Launching today

Tokenwise
A smart LLM proxy that shows where you're overpaying
112 followers
A smart LLM proxy that shows where you're overpaying
112 followers
Tokenwise is a one-line LLM proxy (OpenAI-compatible baseURL) for makers and small teams. It learns from your real requests, shows exactly where you're overpaying, proven with quality checks on your own traffic, not public benchmark, and lets you apply the fix in one click while it verifies the savings in real dollars.









Tokenwise
@tofil congrats on the launch Theo, this is very useful (I can never match the advertised input/output costs to my work either). What's the overhead fo r this and how deep does it go reporting wise?
Tokenwise
Thanks @zolani_matebese , really appreciate it
On overhead: the proxy runs on Cloudflare Workers at the edge, so we add ~30-50ms p50 in most regions (the actual provider call dominates latency anyway).
On reporting depth, here's what you get per request:
Exact cost (we re-tokenize and apply current pricing tables, so the "I can never match the bill" problem you mentioned goes away)

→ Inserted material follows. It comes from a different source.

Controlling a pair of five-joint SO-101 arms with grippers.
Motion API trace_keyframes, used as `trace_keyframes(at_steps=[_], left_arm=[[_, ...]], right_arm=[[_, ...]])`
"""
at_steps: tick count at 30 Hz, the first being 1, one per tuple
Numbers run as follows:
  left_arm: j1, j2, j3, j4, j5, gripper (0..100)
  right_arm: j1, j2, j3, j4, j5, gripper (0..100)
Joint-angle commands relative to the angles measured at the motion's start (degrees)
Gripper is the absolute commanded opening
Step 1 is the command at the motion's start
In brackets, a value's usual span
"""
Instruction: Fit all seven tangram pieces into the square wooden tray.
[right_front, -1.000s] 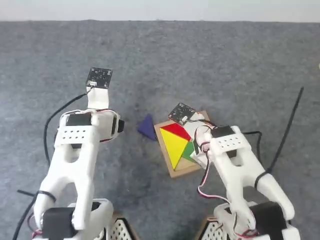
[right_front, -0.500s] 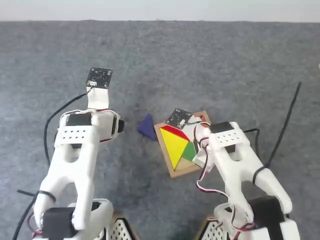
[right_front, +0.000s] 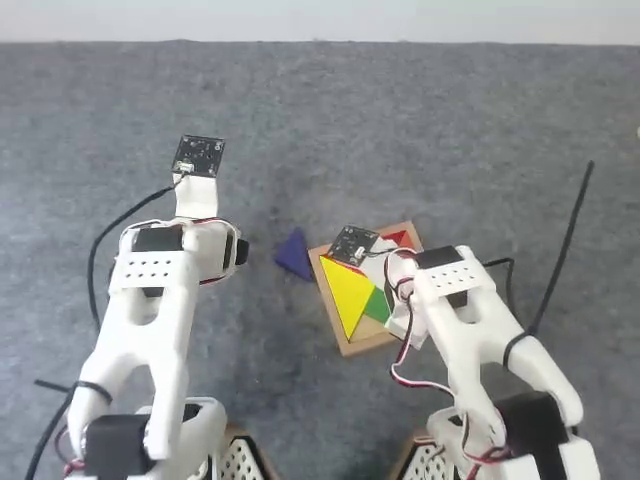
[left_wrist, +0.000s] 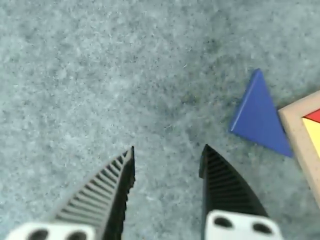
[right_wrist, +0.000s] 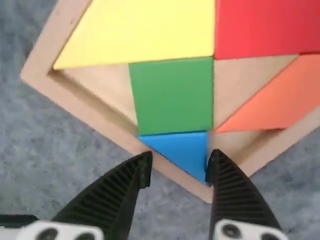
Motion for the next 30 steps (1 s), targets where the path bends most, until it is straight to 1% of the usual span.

Input/output token counts, latency (TTFT + total), status, error type if any
Full prompt/response payload if you opt-in per project (off by default for privacy)

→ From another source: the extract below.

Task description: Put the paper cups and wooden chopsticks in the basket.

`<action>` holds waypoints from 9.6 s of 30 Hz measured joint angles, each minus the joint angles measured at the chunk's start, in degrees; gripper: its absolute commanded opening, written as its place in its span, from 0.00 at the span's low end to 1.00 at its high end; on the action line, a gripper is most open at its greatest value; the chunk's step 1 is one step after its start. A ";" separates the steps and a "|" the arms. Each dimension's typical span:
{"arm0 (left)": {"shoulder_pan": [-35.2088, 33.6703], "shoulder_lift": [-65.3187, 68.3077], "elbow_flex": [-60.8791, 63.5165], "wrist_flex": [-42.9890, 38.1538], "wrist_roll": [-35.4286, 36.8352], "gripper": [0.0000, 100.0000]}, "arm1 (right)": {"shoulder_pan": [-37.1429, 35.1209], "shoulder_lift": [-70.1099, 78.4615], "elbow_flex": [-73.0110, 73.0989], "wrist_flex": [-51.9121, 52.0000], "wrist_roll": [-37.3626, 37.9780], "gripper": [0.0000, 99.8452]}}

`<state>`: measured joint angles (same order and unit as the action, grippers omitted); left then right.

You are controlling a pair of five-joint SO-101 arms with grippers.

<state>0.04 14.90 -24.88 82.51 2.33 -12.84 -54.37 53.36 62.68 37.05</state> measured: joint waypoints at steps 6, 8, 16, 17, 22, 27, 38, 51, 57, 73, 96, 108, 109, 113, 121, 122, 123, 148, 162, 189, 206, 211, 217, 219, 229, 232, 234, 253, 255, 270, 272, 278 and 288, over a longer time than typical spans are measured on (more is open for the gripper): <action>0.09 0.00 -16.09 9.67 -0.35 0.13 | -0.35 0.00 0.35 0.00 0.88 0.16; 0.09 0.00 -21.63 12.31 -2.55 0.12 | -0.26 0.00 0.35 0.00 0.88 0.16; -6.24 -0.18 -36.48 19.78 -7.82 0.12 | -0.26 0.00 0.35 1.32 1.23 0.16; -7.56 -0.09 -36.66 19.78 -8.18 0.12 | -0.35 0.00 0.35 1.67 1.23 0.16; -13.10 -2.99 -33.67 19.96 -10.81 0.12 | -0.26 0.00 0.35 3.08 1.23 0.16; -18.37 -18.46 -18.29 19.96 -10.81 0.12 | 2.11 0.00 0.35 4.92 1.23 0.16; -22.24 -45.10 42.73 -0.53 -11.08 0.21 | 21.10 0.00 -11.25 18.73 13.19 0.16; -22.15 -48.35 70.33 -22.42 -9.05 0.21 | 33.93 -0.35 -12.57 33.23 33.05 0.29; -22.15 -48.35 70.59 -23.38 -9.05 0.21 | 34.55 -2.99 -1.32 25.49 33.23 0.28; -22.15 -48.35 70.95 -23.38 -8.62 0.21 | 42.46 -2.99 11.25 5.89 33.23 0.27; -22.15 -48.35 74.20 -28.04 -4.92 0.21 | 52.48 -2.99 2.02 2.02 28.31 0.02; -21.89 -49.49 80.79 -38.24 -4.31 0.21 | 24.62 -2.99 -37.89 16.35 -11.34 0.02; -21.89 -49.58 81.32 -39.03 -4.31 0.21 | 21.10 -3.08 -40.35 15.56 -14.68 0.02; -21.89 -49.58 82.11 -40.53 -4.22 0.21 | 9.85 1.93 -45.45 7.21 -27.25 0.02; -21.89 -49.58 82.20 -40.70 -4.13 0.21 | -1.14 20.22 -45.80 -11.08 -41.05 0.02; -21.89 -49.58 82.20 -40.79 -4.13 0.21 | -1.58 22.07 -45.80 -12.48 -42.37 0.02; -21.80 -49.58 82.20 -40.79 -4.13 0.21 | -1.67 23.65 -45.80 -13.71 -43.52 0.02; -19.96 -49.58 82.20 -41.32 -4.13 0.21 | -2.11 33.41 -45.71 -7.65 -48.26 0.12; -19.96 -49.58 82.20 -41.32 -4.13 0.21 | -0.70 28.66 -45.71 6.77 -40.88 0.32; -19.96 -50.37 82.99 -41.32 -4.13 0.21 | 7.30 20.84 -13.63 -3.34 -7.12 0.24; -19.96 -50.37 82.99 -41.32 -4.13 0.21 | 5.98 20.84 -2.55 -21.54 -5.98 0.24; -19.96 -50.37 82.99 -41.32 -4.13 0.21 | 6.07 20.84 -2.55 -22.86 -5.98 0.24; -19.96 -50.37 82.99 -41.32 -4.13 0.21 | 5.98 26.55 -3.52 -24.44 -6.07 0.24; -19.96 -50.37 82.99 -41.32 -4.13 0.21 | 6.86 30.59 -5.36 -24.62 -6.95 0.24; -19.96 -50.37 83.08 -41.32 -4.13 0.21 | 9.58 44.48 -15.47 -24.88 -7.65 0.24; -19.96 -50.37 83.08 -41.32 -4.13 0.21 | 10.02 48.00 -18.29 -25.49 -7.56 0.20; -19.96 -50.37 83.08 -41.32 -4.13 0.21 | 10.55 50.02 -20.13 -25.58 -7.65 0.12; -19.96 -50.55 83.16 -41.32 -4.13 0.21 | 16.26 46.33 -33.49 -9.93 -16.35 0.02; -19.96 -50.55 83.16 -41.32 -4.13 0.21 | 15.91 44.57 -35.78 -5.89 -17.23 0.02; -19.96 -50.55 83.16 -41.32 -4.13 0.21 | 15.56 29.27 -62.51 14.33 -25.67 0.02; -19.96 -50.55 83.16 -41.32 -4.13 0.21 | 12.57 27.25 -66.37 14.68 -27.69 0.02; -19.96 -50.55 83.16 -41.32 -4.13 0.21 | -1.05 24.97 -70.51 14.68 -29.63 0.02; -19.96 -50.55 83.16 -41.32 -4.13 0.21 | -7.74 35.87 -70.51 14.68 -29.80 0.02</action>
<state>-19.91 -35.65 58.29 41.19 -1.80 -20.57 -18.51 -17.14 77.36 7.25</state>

Model + provider + project + custom tags you set
And on top of that, aggregations by prompt template (we cluster semantically), recommendations with quality proof on your own data, and a "saved this month" counter that tracks the impact of applied recos in real $.
@tofil Congratulations on the build! I imagine the more one builds, optimizing those token$ will become more important. Do you see this product as something primarily for heavy users/developers or do you see it benefiting those of us just getting started? I'm building my first app - would I likely see a savings?
Tokenwise
@anna_ludwinowski Honest answer: the dollar savings scale with how much you spend. At $1k/mo, cutting 30% is real money, so heavy users feel it most. But I think it's genuinely more useful when you're just starting out, for a different reason.

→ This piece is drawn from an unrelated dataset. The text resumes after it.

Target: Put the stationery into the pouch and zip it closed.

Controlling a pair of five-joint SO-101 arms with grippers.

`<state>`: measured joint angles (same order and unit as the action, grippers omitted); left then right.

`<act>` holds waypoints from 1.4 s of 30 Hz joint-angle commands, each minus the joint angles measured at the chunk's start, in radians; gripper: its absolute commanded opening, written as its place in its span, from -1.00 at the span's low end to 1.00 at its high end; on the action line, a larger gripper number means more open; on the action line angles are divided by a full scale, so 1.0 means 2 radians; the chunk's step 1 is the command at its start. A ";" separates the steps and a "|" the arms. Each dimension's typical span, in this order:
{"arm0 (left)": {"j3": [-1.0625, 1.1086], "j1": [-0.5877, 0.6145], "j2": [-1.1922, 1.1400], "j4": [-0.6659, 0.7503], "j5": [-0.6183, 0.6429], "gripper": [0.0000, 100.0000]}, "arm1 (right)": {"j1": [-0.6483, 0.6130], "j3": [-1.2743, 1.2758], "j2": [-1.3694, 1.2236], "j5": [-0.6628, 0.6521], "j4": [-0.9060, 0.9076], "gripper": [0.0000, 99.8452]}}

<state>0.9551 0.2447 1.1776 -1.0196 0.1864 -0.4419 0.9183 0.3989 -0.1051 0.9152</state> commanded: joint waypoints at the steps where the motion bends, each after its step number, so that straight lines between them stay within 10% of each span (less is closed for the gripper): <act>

When you're building your first app, the problem usually isn't "I'm overpaying by 30%." It's the stuff you can't see yet. A retry loop firing 5 times, reaching for the biggest model when a cheaper one would've been fine, no caching on prompts you send over and over. You don't notice any of it until the bill shows up. Tokenwise plugs in with one line and just shows you where the money goes from your first request, so you catch that stuff early instead of learning the hard way.
It's free to start, no card needed, so there's no real downside to plugging your first app in and seeing what happens. Worst case you learn where your tokens actually go. Would love to hear what you're building!
@tofil That's very helpful, especially for us just starting out. Does it advise/warn you of any odd activity? I got robbed by a bot today so warnings would be helpful! Luckily I just happened to notice today but didn't notice the one from 2 days ago - ugh!
Observe-only is probably where I’d start, especially for Claude Code spend. The scary part is the “apply” step.
Before swapping a model, does Tokenwise show exactly which traffic it will touch, and is there an easy rollback?
Tokenwise
@novamaker01
Here's how it works:
Before apply, you see exactly:
The prompt template(s) affected (with a sample of recent requests)
The estimated traffic % (e.g. "this rule will route ~12% of your project's requests")
Optional scoping: limit to a tag, a project, exclude certain endpoints
The "apply" doesn't blindly cutover. By default it runs as an A/B split, say 10% of matching traffic on the new model and you watch the quality scores + latency + cost for 24h before deciding to ramp to 100%. You can also choose immediate cutover if you prefer.
mailX by mailwarm
Does Tokenwise break down coding agent spend by session or only by model?
Tokenwise
Hey @bengeekly not by session yet, but the workaround works well today.
You can pass a tag (or session ID) on each request via the X-Tokenwise-Tags header, and Tokenwise clusters all requests sharing that tag, so for a coding agent you'd set X-Tokenwise-Tags: session-{conversationId} and see the full cost breakdown per session: total spend, which model, which prompt template (we cluster those semantically too), outliers, etc.
First-class sessions view (auto-grouped, no header needed) is on the short roadmap.
The "quality check on your own traffic, not public benchmarks" is the right frame, that's exactly the gap most LLM-cost tools wave at. Question for Théophile: when you replay a request on the cheaper model to verify quality, how do you score "same answer" without a human in the loop? Embedding similarity tends to be permissive and exact-match too strict.